* WHAT YOU HAVE TO DO *
Of all the entries below, only the lines from the one with "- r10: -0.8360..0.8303" up to and including the one with "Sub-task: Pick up" are to be duplicated exactly.

● ● ● ● ●

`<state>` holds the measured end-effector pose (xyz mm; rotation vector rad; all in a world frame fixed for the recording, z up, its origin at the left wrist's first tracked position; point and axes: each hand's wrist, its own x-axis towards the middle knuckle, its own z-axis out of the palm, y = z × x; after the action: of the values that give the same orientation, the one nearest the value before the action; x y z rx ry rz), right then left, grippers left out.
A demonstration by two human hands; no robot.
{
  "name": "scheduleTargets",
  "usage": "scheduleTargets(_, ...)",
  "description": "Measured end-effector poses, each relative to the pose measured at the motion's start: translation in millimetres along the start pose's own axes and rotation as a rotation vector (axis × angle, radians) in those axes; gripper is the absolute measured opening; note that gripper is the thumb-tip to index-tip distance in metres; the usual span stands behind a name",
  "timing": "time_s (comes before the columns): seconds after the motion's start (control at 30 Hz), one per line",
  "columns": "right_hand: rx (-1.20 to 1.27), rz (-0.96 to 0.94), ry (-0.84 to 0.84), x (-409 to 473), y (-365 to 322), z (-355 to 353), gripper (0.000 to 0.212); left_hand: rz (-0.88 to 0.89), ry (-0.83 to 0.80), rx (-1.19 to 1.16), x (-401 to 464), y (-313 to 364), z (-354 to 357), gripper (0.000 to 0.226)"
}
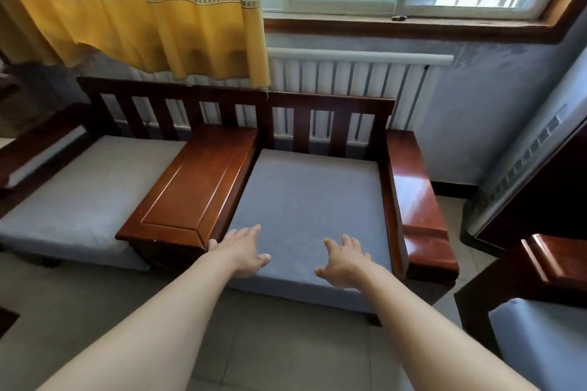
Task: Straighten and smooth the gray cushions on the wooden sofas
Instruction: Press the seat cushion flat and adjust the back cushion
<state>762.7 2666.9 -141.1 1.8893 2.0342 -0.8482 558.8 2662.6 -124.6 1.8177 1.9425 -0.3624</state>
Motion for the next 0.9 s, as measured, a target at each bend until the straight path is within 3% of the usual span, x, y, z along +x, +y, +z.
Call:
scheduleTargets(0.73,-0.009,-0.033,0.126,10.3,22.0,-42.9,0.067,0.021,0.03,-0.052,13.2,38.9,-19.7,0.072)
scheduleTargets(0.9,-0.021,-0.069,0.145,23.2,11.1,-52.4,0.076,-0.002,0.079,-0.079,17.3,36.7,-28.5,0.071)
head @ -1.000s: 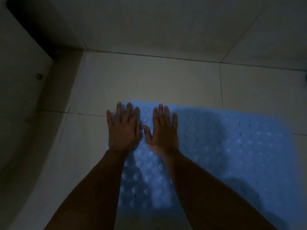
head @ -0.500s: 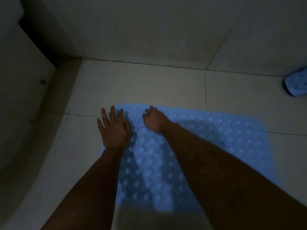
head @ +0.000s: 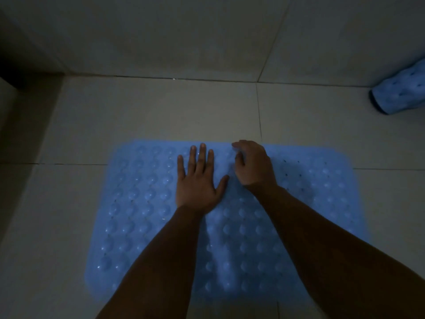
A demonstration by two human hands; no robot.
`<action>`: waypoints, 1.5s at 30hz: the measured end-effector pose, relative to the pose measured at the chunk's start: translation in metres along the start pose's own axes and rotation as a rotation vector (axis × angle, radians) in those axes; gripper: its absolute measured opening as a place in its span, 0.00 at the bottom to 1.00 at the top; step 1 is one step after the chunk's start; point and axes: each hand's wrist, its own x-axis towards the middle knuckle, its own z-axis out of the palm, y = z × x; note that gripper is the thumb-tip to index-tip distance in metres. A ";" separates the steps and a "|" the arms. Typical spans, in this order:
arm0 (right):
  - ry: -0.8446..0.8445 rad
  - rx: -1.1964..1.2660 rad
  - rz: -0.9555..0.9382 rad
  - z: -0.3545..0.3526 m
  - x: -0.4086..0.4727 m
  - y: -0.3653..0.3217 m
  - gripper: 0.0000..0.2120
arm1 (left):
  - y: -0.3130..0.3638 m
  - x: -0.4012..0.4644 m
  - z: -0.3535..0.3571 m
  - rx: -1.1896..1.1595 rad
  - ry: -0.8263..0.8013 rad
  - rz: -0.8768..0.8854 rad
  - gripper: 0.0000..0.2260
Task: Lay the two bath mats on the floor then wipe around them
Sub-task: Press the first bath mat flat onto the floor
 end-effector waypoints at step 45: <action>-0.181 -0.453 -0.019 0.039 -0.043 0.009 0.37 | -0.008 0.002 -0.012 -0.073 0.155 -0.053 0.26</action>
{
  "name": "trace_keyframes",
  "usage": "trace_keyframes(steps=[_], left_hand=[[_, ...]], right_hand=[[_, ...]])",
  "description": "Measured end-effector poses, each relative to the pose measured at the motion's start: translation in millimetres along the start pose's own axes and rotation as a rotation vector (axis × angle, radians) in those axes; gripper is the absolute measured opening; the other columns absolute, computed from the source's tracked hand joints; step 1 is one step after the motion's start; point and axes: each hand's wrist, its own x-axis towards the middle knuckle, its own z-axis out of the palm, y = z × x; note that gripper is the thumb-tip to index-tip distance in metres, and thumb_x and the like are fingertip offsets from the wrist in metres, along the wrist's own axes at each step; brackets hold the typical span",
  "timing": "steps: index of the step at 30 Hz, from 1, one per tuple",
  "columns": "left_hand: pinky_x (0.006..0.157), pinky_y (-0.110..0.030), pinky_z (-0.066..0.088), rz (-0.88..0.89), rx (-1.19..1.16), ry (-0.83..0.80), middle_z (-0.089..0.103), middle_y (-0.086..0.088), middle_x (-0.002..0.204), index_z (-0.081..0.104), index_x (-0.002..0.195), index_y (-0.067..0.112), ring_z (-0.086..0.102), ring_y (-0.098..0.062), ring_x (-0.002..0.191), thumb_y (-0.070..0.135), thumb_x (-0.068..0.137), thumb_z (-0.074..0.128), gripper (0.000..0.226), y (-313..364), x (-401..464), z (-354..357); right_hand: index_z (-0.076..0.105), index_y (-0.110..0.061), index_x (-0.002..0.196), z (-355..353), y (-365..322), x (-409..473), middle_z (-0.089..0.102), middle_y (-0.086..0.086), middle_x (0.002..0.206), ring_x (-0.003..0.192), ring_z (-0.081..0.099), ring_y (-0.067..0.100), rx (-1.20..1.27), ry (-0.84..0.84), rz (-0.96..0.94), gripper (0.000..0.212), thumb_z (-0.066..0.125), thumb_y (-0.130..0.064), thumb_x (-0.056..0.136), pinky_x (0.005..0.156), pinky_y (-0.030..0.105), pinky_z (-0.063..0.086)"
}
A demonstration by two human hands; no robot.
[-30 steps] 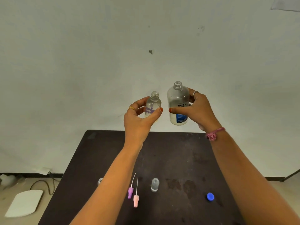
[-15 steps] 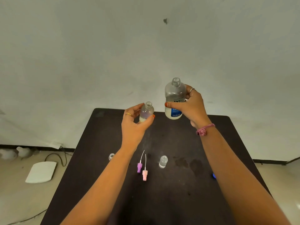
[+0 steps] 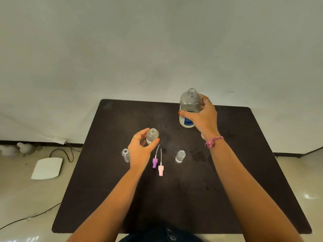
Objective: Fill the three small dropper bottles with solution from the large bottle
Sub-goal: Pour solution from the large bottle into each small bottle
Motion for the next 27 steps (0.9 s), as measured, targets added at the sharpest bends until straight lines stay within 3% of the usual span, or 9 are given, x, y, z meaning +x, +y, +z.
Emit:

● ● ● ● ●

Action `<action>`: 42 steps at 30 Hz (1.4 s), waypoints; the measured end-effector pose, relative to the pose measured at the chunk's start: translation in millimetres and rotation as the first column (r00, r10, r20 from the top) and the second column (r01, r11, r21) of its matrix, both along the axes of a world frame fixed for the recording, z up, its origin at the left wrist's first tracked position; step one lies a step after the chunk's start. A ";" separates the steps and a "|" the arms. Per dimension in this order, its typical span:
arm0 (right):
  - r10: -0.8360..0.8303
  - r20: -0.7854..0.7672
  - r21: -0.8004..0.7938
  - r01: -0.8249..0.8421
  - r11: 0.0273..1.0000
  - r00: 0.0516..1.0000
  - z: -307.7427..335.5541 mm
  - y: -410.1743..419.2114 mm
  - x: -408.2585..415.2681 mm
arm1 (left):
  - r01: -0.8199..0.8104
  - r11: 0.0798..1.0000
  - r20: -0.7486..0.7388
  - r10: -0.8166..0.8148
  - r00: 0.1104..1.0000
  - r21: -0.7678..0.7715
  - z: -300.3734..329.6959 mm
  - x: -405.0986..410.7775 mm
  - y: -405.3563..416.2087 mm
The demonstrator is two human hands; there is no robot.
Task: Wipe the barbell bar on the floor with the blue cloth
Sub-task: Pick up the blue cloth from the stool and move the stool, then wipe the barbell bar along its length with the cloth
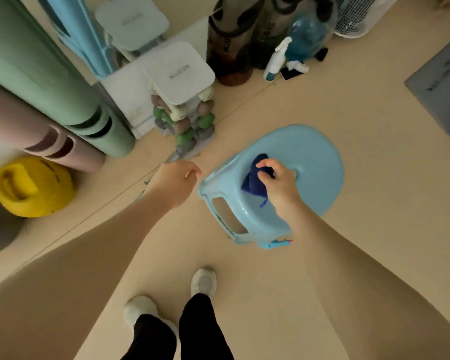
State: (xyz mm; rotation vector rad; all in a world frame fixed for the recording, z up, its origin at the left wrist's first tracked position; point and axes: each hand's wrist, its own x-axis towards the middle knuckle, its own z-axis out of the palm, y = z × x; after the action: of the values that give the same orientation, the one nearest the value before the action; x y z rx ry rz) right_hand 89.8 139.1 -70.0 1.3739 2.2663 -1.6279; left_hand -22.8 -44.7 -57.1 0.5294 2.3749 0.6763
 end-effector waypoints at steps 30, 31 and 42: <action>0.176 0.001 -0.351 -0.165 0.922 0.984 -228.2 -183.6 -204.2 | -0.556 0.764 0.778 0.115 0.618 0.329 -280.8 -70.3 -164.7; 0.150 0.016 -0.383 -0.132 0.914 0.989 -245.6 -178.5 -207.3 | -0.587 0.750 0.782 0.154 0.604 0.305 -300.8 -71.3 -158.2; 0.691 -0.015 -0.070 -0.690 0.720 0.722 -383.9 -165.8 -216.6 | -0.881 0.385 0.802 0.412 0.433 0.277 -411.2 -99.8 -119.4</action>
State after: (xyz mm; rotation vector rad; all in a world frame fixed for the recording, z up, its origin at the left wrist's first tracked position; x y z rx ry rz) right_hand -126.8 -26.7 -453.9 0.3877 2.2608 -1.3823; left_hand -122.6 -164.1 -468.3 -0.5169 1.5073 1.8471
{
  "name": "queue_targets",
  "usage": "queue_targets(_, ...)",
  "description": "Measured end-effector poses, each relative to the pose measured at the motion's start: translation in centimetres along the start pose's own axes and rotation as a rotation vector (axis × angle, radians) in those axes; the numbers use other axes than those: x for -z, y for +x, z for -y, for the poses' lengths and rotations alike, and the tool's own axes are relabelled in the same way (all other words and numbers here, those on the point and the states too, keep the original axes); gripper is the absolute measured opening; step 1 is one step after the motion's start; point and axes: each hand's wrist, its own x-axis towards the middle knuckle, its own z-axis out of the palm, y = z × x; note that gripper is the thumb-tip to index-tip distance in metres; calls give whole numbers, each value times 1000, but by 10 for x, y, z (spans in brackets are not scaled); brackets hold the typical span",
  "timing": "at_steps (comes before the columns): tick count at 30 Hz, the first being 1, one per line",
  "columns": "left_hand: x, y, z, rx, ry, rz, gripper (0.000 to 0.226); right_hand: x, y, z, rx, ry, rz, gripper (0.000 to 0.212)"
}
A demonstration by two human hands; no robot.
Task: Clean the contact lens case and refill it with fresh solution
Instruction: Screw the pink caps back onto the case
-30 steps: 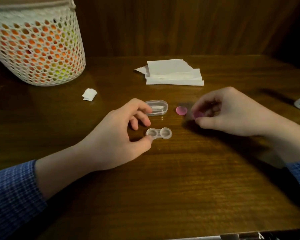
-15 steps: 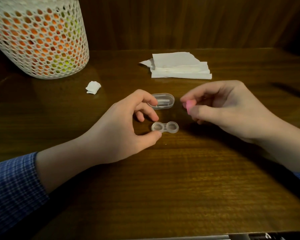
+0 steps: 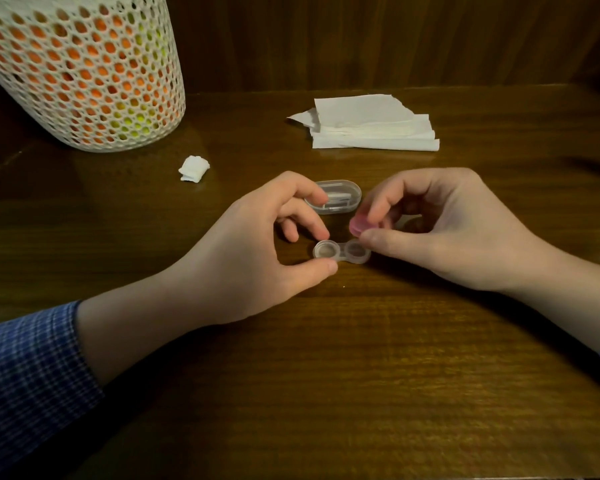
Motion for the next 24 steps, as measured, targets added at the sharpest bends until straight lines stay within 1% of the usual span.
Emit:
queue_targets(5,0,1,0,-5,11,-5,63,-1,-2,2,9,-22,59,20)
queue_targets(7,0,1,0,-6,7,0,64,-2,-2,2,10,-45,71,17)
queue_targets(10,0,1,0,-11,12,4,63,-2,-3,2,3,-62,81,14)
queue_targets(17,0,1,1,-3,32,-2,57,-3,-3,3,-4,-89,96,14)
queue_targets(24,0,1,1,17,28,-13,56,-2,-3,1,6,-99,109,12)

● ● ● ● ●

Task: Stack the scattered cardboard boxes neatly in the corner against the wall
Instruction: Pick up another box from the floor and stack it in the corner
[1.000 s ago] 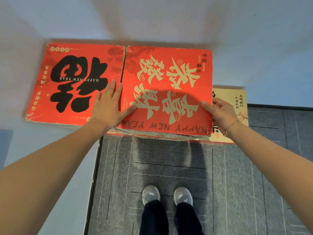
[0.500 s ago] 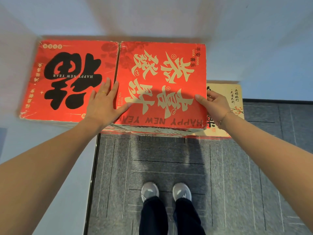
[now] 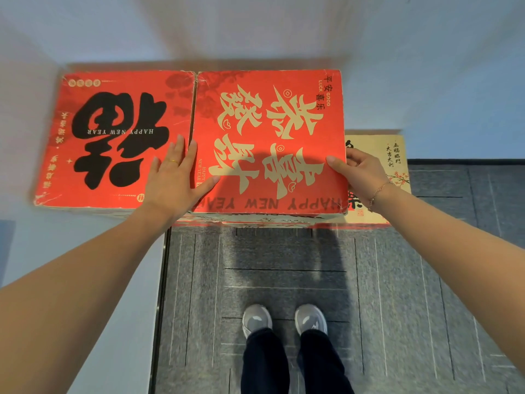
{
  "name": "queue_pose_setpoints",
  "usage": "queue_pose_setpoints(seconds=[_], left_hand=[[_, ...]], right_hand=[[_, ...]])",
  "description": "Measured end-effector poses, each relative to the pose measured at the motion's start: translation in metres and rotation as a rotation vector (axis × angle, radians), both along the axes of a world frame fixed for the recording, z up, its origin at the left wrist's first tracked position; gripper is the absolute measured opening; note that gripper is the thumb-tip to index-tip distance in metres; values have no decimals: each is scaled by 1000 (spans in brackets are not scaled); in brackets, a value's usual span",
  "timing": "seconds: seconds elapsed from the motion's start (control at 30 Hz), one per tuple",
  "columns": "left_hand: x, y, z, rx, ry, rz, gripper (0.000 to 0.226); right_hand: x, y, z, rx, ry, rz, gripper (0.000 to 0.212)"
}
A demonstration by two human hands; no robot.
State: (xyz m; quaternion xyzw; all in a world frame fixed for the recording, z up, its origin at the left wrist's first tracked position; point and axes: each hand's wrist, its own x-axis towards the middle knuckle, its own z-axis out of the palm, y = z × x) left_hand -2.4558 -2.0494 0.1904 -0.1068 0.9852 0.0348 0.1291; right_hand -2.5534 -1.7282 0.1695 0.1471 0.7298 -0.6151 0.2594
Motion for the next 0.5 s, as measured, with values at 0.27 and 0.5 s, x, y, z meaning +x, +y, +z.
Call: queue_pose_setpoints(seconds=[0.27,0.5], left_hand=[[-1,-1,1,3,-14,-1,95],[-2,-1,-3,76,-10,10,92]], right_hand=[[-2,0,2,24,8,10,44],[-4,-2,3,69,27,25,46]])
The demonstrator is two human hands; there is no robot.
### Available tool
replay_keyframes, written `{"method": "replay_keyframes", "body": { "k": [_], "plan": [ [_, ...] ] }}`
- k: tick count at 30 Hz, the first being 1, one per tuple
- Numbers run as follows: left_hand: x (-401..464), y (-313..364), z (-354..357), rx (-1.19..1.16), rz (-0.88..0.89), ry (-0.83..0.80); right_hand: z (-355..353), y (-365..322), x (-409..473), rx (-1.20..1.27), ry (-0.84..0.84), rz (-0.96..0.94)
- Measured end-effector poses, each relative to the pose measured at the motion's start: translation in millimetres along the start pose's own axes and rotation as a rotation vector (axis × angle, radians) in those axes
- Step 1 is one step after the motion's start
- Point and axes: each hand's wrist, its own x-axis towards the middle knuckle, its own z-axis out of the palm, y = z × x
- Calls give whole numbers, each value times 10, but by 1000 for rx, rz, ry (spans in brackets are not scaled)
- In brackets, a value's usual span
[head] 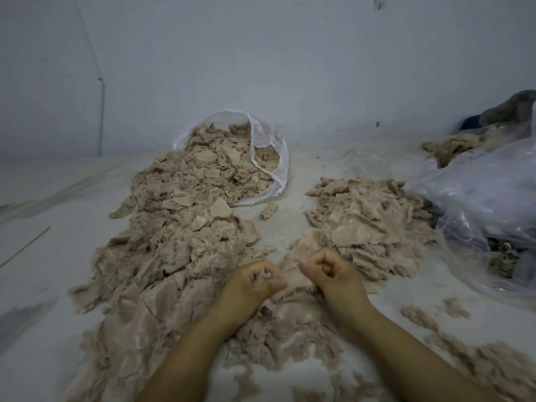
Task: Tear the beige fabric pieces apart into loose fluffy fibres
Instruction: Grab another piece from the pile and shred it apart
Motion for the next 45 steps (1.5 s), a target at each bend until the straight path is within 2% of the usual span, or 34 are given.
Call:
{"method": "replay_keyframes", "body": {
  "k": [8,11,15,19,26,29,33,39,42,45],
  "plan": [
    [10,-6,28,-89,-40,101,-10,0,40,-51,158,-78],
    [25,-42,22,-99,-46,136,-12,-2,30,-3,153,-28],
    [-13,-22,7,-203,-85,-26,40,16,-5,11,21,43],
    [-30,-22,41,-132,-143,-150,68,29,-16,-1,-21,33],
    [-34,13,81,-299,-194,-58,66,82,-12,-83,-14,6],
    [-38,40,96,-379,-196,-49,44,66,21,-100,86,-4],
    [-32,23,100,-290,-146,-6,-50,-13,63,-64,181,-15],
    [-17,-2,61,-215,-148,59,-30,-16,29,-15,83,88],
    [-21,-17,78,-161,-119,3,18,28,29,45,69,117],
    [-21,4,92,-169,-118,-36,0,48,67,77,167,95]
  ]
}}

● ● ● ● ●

* SOLUTION TO THIS TASK *
  - r10: -0.8360..0.8303
  - r20: -0.7854..0.7672
  - r21: -0.8004..0.7938
  - r01: -0.8249..0.8421
  - r11: 0.0273..1.0000
  - r00: 0.0516..1.0000
  - z: -307.7427..335.5541 mm
  - y: -410.1743..419.2114 mm
  - x: -408.2585..415.2681 mm
arm1 (left):
  - r01: -0.8199..0.8104
  - r11: 0.0798..1.0000
  - r20: -0.7486..0.7388
  - r10: -0.8166..0.8148
  - r00: 0.1104..1.0000
  - r21: -0.7678..0.7715
  - z: -300.3734..329.6959 mm
  - x: -405.0986..410.7775 mm
  - y: -405.3563..416.2087 mm
The demonstrator is two human hands; there is no robot.
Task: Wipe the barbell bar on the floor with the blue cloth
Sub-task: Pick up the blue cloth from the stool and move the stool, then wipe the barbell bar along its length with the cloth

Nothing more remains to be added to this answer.